- Dirty lens or IR window scattering infrared
- IR reflecting off a nearby wall, eave, or railing
- Camera aimed at or through glass
Problem Description
Your Vivint outdoor camera produces poor night vision quality — blurry, washed out, or too dark. Night vision uses IR LEDs built around the camera lens. Dirty lens glass, incorrect mode settings, or IR reflection from nearby surfaces degrade the image. This guide covers checking the mode setting, cleaning the lens and IR window, and repositioning the camera.
Why This Happens in Real Homes
Vivint outdoor cameras see in the dark with infrared LEDs around the lens, and because infrared reflects so easily, the most common cause of bad night video isn't a weak camera - it's IR bouncing back into the lens. A dirty lens or IR window, a nearby wall, eave, railing, or overhang, or anything reflective right in the camera's field will scatter the infrared and produce that classic washed-out, foggy image with an overexposed foreground and a black background. Cleaning the lens and making sure nothing reflective sits close in front of it resolves most cases.

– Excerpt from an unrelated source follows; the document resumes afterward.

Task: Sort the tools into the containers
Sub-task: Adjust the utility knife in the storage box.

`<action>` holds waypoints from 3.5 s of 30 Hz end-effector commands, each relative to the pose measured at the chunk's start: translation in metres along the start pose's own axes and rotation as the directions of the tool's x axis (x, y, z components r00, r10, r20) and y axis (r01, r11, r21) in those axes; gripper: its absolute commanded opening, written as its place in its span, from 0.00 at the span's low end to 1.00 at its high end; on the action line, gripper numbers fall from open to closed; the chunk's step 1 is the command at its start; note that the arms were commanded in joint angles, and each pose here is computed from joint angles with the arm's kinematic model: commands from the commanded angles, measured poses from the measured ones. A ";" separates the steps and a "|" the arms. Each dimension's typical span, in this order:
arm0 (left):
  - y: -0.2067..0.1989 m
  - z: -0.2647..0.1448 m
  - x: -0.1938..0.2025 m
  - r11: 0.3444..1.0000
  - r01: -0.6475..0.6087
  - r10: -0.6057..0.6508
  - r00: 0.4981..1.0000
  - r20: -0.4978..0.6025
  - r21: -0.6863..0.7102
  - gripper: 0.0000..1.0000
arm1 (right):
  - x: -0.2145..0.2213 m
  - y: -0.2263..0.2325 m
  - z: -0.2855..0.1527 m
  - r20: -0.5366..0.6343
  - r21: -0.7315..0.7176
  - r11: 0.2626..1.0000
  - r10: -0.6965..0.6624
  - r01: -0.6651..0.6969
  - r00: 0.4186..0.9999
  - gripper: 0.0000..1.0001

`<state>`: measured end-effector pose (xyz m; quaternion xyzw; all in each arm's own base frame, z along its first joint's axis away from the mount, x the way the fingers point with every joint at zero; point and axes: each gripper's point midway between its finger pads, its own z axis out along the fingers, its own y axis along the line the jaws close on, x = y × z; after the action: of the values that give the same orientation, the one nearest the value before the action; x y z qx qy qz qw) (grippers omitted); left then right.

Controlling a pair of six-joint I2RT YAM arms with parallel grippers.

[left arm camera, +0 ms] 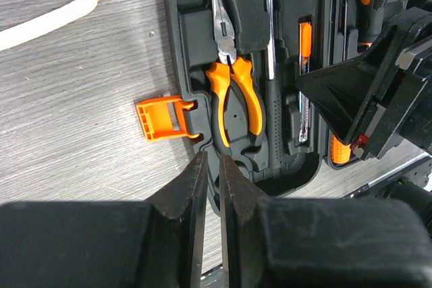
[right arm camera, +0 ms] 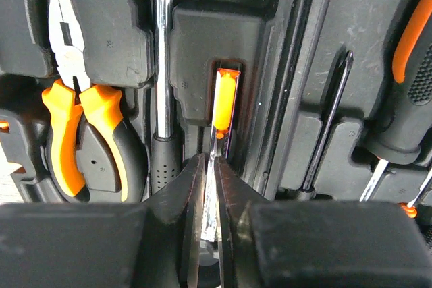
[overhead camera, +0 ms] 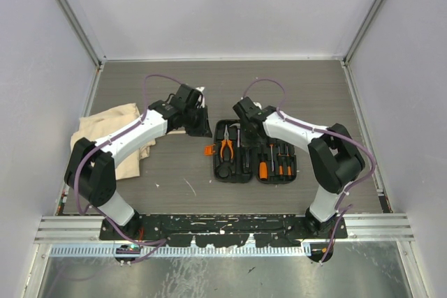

Placement and competing light finish the job. Aiming a camera through a window or at a glossy surface guarantees IR glare, and a bright outdoor light or motion floodlight in the frame forces the auto-exposure to darken everything else, hiding the detail you actually want. Re-angling the camera so its IR washes over open space rather than a close wall, and keeping strong lights out of the direct view, restores a usable image. Clear spider webs and insects, which are drawn to the warm lens and both scatter IR and trigger false motion, confirm the IR LEDs are actually lit (you can see a faint red glow in the dark), and keep the firmware current for imaging fixes.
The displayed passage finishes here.